New product joins CE-marked chips for blood-donor compatibility and familial hypercholesterolemia.
Spanish gene-chip firm Progenika Biopharma obtained a CE mark for its LPLchip® DNA chip for detecting mutations in the lipoprotein lipase (LPL) gene. LPLchip is designed to diagnose patients with complete and partial lipoprotein lipase deficiency (LPLD), and it detects more than 120 mutations in the LPL gene. The EU approval is the first for a DNA chip for LPL mutations, the firm claims.
The product was developed as part of a 2009 agreement between Progenika and Amsterdam Molecular Therapeutics (AMT) to develop a companion diagnostic for use alongside the latter’s Glybera® gene therapy for LPLD. Glybera is currently under regulatory review in the EU, and is in Phase I/II development in the U.S. In August AMT said it was confident that Glybera was on track for a regulatory decision by the European authorities by mid-2011.
Progenika’s core business is the design and production of genotyping microarrays for the diagnosis and prognosis of genetically complex diseases and predicting patient response to therapy. Product development hinges on the firm’s Sendagene pharmacogenomics platform, which it claims allows the optimization of each stage of chip development.
The firm’s LIPOchip® array for the early detection of familial hyperchoesterolemia is designed to rapidly screen of over 250 mutations in the LDLR, APOB, and PCSK9 genes as well as detect copy number changes. Launched in Europe in 2004, LIPOchip was the first CE-marked DNA microarray for routine clinical diagnosis, Progenika claims. The firm’s BLOODchip® DNA-chip for blood donors screens for 128 polymorphisms representing the main allelic variants of the blood group factors: ABO, RhD, RhCE, Kell, Kidd, Duffy, MNS, Diego, Dombrock, and Colton, as well as 12 platelet antigens. The firm maintains that BLOODchip is the first extensive CE-marked blood-group gentoyping test to allow donor-recipient compatibility. PHARMAchip® is a tool for predicting drug response in a broad array of metabolism pathways. Evaluating 30 genes and 90 SNPs, the chip has been designed for both basic pharmacogenetics research and for use in clinical studies to help predict a patient’s risk of experiencing adverse drug reactions or failure to respond to particular treatments. Both BLOODchihp and PHARMAchip were launched in 2007.

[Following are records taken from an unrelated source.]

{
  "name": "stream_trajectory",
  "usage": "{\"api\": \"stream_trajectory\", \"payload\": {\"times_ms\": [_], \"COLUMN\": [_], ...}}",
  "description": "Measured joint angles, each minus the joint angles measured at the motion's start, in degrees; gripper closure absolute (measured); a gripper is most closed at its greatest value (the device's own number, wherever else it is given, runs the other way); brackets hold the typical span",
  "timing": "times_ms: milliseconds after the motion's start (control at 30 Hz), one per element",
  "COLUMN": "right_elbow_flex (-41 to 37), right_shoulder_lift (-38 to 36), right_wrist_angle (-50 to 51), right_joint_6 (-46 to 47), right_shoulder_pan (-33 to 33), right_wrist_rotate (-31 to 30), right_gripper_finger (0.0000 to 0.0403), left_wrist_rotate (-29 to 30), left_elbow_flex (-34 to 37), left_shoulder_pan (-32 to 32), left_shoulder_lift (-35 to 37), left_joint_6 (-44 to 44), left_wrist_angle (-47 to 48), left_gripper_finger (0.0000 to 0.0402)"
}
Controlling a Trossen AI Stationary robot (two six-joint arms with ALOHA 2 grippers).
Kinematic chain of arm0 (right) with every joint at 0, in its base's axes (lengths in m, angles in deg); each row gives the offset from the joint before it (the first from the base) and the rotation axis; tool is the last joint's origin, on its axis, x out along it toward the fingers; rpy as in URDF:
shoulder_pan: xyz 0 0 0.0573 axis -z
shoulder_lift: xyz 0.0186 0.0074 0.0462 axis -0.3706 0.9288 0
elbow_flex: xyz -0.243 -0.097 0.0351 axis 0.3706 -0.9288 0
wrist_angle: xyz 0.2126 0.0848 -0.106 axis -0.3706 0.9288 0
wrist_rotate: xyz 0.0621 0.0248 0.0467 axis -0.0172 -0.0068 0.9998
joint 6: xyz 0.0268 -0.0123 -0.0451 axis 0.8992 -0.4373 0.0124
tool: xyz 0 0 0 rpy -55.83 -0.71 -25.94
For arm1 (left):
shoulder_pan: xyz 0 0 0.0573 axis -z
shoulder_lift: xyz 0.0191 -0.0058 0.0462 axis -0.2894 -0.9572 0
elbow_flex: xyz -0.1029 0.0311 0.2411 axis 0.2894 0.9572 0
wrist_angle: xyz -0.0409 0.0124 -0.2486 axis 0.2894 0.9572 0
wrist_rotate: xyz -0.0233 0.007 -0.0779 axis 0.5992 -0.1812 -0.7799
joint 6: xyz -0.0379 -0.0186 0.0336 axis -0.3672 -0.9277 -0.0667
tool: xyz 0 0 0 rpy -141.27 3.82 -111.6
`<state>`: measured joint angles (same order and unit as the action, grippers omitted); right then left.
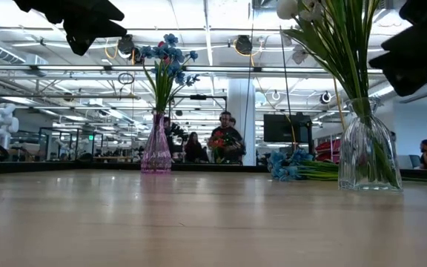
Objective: Sort flowers into vase by color
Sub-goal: Put the blue flowers into the pink vase
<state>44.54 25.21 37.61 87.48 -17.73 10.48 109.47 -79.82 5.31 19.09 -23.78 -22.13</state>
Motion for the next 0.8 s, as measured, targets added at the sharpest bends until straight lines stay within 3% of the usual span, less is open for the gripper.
{"api": "stream_trajectory", "payload": {"times_ms": [100, 300, 433, 600, 800], "right_elbow_flex": [1.76, 14.43, 23.4, 30.66, 36.34], "right_shoulder_lift": [-0.78, -0.22, 0.91, 1.96, 1.97], "right_wrist_angle": [7.55, 40.16, 56.42, 68.8, 79.74], "right_joint_6": [1.46, 12.84, 21.49, 30.35, 41.61], "right_shoulder_pan": [0.0, 0.0, 0.0, 0.54, 3.92], "right_wrist_rotate": [0.02, 3.04, 3.15, 2.83, 3.21], "right_gripper_finger": [0.0274, 0.0315, 0.0353, 0.0398, 0.04], "left_wrist_rotate": [0.0, 0.0, 0.0, 0.0, 0.0], "left_elbow_flex": [0.0, -0.02, -0.02, -0.02, -0.02], "left_shoulder_pan": [0.02, 0.0, 0.02, 0.02, 0.0], "left_shoulder_lift": [-0.02, 0.0, -0.01, -0.02, 0.0], "left_joint_6": [0.0, 0.03, 0.41, 0.55, 0.55], "left_wrist_angle": [0.0, 0.02, 0.02, 0.04, 0.04], "left_gripper_finger": [0.0256, 0.0256, 0.0256, 0.0256, 0.0256]}}
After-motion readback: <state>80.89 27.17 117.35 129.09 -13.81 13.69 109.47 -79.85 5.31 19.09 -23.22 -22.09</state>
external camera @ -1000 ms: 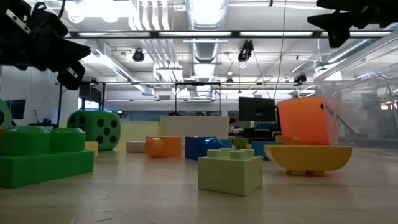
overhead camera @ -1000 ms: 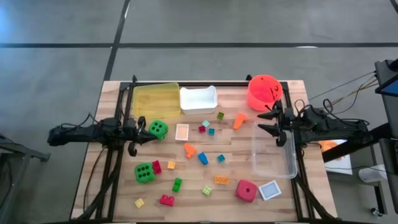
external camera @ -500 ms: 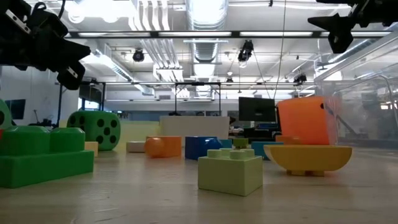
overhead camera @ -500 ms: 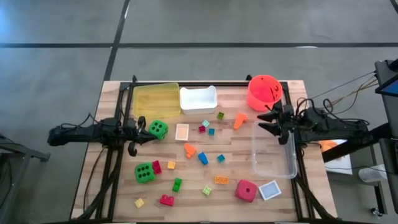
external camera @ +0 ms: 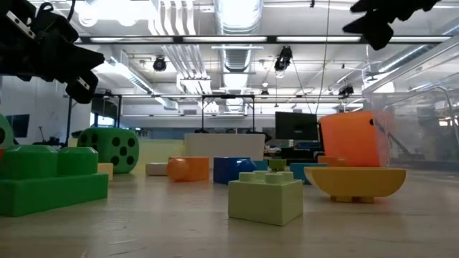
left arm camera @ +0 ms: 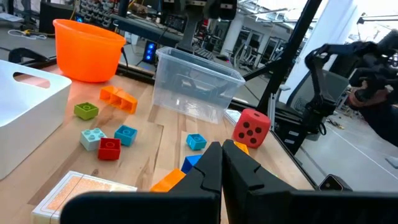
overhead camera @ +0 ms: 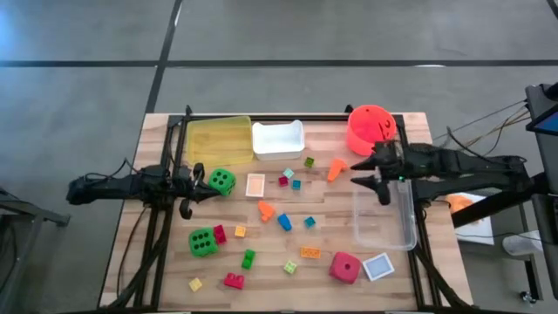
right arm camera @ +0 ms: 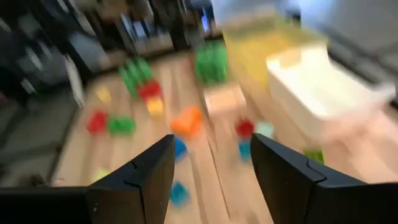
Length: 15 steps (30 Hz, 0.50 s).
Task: Pick & Place Toys
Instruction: Put the orange game piece into the transparent bin
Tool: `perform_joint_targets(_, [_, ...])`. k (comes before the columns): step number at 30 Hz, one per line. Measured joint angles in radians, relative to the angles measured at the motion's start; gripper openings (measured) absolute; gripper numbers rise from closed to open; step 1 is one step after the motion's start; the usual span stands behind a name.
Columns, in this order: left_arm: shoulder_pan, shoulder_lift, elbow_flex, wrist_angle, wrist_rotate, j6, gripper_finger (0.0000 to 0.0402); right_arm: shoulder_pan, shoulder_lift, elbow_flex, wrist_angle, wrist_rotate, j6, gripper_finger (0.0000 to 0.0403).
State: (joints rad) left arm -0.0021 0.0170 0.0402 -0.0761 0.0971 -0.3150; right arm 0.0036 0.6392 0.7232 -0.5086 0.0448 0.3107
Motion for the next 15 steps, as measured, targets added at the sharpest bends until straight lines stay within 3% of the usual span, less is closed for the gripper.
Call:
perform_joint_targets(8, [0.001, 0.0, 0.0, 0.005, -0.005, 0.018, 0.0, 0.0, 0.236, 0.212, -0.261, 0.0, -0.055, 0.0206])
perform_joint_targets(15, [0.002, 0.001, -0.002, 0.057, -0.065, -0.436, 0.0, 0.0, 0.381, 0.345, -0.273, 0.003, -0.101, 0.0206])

In June Progenika granted Grifols exclusive worldwide distribution rights for its BLOODchip molecular biology products. At the start of this year ,the Spanish firm opened its new development center located in the Bizkaia Technology Park. Progenika has ploughed over €8 million into the new facility, which includes over 650 square meters of R&D laboratories.